The Laboratory of Neural Microcircuitry is dedicated to understanding the structure, function and plasticity of the microcircuitry of the neocortex.

The neocortex constitutes nearly 80% of the human brain and is made of a repeating stereotypical microcircuit of neurons. This neural microcircuit lies at the heart of the information processing capability of the neocortex, the capability of mammals to adapt to a rapidly changing environment, memory, and higher cognitive functions.

Our goal is to derive the blue print for this microcircuit. The neocortical microcircuit exhibits omnipotent computational capabilities, meaning that the same microcircuit of neurons can simultaneously partake in an unrestricted number of tasks. This capability allows the neocortex to be parcellated into multiple overlapping functional vertical columns (0.3-0.5 m in diameter) that form the foundation of functional compartmentalization of the neocortex. In order to derive the blueprint of this microcircuit, we study the components (the neurons) of the microcircuit, how the neurons are interconnected (anatomical properties of connections), and the functional structure of the microcircuitry (physiological & plasticityproperties of connections). A neocortical column contains several thousand neurons interconnected in a precise and intricate manner.
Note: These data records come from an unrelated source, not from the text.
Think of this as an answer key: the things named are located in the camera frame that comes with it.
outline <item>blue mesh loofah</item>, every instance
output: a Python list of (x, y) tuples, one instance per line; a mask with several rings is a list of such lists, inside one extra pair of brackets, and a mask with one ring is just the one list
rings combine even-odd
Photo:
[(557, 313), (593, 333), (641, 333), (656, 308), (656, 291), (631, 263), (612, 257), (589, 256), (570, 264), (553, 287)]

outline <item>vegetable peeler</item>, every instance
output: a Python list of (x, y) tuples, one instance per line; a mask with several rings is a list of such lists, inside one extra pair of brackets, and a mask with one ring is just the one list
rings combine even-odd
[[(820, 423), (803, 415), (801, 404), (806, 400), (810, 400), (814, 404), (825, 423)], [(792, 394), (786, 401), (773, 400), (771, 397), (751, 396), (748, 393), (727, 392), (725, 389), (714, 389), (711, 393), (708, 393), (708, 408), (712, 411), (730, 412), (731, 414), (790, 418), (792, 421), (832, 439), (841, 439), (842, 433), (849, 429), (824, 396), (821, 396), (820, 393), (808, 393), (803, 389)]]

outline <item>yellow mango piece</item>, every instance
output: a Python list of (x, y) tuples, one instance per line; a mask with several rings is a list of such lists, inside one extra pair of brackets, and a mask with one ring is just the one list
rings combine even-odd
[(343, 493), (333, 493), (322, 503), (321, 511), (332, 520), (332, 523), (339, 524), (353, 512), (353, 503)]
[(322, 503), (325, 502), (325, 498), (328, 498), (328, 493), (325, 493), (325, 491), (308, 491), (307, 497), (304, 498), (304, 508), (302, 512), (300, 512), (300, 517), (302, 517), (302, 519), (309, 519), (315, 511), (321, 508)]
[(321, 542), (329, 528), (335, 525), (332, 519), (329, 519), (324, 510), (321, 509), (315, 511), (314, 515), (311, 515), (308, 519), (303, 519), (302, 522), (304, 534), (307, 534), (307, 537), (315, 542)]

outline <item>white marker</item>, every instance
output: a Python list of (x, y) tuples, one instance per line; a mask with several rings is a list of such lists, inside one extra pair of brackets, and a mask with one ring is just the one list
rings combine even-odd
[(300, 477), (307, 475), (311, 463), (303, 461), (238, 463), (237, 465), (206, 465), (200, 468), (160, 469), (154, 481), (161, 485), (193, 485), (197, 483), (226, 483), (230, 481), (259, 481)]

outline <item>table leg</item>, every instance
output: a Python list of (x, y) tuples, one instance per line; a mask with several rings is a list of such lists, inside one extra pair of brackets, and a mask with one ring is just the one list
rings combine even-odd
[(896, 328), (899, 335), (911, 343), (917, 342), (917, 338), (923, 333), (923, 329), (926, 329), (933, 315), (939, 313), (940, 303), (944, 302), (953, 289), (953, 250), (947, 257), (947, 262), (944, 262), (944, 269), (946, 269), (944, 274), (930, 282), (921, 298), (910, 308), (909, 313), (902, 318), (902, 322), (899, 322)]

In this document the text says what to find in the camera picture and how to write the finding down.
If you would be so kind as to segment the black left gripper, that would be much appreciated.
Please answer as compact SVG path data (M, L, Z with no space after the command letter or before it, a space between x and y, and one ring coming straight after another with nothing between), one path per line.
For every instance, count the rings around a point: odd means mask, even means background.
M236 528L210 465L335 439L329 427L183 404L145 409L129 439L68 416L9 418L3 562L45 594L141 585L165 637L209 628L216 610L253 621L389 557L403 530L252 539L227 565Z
To study the different types of single neurons we employ whole-cell patch clamp studies in neocortical slices to obtain the electrophysiological profile of neurons, to aspirate cytoplasm for single cell multiplex RT-PCR studies and to load the neurons with dyes to allow subsequent 3D anatomical computer reconstruction of each neuron. This approach enables us to derive the electrophysiological behavior, the anatomical structure, as well as the genetic basis of the anatomy and physiology of each type of cell. The microcircuit contains at least 9 major anatomical classes of cells, 15 major electrophysiological classes and 20 major molecular classes. Precise anatomical and physiological rules also operate to connect the different types of neurons. In order to derive these rules, we obtain multiple patch-clamp recordings from pre-selected neurons. This allows repeated analysis of the major connections and derivation of the signatures of connectivity as well as the physiological and plasticity principles for these connections.
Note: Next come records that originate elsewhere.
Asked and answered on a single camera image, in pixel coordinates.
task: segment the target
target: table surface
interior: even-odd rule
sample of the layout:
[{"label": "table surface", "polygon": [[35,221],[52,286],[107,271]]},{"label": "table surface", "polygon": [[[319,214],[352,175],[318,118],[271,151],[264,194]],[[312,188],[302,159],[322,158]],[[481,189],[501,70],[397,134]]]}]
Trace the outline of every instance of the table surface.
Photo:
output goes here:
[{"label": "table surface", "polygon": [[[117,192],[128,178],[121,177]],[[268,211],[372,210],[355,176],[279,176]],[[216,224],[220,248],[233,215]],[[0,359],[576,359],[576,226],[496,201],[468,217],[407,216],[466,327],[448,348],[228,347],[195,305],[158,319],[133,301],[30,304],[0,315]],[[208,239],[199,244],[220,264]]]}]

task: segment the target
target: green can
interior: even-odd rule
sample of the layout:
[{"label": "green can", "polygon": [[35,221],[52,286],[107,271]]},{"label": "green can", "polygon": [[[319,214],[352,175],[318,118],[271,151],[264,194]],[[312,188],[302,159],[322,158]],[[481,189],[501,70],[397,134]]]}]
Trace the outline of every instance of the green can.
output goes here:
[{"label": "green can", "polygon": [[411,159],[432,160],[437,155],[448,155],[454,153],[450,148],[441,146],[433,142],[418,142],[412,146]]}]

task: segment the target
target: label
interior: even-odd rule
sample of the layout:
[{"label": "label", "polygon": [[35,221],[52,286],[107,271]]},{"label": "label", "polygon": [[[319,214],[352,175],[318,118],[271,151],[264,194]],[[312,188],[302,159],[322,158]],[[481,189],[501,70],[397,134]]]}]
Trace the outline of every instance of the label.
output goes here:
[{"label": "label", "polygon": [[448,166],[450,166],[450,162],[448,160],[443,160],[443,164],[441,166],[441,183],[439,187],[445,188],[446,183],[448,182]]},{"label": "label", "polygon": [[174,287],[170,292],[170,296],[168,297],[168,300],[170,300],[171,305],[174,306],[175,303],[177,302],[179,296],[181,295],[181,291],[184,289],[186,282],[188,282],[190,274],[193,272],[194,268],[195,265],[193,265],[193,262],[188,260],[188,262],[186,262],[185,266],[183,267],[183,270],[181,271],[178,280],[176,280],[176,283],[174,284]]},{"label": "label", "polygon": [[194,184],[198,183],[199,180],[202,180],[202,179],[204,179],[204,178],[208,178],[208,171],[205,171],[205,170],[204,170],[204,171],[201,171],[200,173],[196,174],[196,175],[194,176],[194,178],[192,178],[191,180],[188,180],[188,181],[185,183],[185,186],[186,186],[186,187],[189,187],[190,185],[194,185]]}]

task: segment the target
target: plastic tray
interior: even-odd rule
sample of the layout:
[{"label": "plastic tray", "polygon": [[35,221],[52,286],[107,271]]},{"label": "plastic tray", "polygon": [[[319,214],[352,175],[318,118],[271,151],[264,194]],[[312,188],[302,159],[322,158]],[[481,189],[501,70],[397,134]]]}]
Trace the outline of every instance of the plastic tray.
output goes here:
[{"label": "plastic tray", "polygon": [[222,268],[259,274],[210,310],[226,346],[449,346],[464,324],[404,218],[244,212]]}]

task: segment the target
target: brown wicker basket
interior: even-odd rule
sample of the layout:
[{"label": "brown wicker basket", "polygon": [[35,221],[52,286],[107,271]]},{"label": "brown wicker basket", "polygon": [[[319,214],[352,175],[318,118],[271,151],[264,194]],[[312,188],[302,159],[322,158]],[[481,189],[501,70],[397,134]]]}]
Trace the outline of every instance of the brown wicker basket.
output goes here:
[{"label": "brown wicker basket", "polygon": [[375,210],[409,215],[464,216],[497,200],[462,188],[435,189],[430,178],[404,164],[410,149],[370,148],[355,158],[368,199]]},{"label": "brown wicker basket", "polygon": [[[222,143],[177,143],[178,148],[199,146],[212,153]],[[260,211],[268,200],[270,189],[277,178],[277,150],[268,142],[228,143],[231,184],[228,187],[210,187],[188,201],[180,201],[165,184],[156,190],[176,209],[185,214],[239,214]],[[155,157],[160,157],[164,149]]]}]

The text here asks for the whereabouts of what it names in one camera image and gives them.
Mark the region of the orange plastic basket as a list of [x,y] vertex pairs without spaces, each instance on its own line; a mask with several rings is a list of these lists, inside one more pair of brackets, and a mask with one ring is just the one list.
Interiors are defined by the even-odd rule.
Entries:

With the growing set of precise multidimensional parameters that characterize the microcircuit, it has now become possible to assess the integrity of the microcircuit to support functions and what may go wrong in different diseases. This is allowing a new generation of experiments that could reveal microcircuit changes caused by interacting with the environment and by disease. A current project is aimed at isolating the microcircuit deficits that may underlie autism. In addition to obtaining the genetic, structural, functional and plasticity principles that make up the blueprint of the neocortical microcircuit, we are systematically reconstructing this microcircuit in large scale computer models. These theoretical studies are focused on simulating the entire microcircuit, constructing genetic algorithms that could grow microcircuits based on genetic information, constructing algorithms to allow a model microcircuit to learn and adapt to a rapidly changing environment, exploring principles of information processing at different levels of the microcircuit and practical implementations in robotics. In summary, we believe that the neocortical microcircuit is the essence of neocortical computation and that deriving this blue print is essential for a comprehensive understanding of high cognitive functions.

Virtually all neurological and psychiatric disorders involve the neocortex at some stage and at some level. The blue print to the neocortical microcircuit could therefore provide the foundation for developing interventions that could "surgically" correct microcircuit deviations. Furthermore, this neocortical microcircuit exhibits computational power that is impossible to match with any known technology. Deriving the blueprint and its operational principles could therefore spur a new generation of neuromorphic devices with immense computational power.